Но Вольф смотрел не на меня, не на мое, подозреваю, безобразно искривившееся от слез лицо, а на экран телевизора за моей спиной. Там Глеб на всю страну униженно извинялся перед Эдуардом Лихановым. Кажется, даже готов был встать перед ним на колени за то, что оболгал такого хорошего человека.
— Твой муж редкостный придурок, — проговорил Вольф. — Я хочу, чтобы ты покончила с ним раз и навсегда. Одевайся — доедем в одно место.

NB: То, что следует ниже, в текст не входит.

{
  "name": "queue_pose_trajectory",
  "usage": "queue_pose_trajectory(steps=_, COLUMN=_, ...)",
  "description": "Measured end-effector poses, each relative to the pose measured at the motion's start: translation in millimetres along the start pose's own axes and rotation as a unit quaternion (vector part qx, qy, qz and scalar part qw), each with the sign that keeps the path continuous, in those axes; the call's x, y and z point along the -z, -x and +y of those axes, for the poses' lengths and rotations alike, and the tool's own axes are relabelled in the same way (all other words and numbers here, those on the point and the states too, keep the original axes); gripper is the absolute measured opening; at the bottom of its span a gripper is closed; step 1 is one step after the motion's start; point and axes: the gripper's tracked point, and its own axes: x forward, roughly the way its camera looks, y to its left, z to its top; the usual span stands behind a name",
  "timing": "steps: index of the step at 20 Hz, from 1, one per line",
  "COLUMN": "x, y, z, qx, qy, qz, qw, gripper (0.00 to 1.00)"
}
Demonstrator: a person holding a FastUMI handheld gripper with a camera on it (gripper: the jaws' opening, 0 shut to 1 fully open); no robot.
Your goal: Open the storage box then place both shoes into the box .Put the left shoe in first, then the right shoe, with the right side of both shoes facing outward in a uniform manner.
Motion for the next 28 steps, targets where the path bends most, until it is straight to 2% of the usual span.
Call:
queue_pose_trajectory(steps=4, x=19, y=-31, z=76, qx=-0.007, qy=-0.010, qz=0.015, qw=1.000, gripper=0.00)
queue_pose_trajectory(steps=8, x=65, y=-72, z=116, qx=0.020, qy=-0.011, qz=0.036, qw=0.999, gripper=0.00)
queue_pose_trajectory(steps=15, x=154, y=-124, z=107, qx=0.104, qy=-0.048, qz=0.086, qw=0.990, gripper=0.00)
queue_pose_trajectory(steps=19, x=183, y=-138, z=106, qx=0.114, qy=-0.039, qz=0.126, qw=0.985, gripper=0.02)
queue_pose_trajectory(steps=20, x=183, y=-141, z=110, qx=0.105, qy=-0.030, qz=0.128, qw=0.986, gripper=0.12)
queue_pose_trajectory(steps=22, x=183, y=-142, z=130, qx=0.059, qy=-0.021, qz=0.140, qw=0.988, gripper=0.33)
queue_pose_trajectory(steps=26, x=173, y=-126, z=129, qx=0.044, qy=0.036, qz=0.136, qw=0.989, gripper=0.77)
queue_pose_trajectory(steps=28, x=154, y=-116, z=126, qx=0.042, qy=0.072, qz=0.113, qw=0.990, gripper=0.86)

Что-то смутно подсказывало мне, что вчера он все-таки имел ввиду не телевизор, и я увижу Глеба не на экране, а вживую.
Странно, вроде бы я не выходила на улицу всего несколько дней, а кажется, что целую вечность.
У меня мелькнула мысль броситься прочь со всех ног, как только мы выйдем из подъезда, но Вольф словно прочитал ее и взял меня под локоть.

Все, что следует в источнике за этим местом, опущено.